Which lines of the listing hold the string "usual"? Copy those lines.

» SUPPLIED MATERIAL:
━━━━

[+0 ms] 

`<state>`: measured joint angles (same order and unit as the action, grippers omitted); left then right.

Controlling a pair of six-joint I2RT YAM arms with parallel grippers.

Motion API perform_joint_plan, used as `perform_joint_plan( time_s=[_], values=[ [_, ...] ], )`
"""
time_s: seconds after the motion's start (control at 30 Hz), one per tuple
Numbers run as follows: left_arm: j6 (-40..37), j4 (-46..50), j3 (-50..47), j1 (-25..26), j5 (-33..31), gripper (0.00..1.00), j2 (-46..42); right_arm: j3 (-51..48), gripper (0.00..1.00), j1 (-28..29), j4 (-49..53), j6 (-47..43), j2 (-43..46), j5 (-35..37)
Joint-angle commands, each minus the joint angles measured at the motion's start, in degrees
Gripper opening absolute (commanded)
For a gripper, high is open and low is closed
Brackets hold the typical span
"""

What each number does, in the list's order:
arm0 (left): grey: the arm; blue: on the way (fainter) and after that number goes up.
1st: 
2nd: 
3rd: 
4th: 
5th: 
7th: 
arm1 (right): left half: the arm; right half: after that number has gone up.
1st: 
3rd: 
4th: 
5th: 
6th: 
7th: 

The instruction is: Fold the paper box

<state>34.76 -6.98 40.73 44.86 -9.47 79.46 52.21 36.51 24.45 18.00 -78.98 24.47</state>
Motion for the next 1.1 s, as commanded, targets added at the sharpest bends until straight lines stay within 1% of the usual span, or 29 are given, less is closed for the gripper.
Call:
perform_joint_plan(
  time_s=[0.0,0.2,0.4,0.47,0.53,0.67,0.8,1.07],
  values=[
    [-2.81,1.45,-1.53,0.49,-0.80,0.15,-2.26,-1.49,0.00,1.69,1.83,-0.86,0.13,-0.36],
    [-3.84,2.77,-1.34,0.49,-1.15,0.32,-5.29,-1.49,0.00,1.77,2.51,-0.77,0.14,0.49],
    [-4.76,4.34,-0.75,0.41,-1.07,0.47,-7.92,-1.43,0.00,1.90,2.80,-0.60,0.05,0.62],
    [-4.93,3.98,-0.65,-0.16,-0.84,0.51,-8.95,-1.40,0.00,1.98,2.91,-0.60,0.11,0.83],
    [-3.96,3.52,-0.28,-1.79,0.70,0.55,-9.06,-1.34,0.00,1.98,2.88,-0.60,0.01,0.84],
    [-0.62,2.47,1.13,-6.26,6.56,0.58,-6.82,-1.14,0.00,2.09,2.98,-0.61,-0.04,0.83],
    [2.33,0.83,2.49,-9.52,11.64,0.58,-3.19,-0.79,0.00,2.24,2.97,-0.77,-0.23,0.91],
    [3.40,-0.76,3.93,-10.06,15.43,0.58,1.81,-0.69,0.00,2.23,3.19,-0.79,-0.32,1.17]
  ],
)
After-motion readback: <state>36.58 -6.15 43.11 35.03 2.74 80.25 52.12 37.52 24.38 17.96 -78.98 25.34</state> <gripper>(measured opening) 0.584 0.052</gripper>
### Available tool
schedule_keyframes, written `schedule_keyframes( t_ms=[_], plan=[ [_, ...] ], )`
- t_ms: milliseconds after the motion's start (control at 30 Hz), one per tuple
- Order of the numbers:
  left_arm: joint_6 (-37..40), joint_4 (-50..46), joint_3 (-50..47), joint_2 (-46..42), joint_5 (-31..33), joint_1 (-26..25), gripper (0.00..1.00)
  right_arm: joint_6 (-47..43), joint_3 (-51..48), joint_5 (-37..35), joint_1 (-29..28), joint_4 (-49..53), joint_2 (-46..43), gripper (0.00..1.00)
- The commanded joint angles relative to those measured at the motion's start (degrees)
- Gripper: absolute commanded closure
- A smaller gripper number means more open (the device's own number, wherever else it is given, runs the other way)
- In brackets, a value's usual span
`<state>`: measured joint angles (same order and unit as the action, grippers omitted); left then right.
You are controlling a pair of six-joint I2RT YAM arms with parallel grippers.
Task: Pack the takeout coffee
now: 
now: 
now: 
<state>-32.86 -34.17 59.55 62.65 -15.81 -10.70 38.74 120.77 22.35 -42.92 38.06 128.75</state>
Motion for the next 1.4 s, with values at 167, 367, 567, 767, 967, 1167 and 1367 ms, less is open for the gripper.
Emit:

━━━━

» OUTPUT:
Motion for the next 1.1 s, as commanded, targets added at the sharpest bends until straight lines stay within 1% of the usual span, or 29 are given, less is closed for the gripper.
- In brackets, a value's usual span

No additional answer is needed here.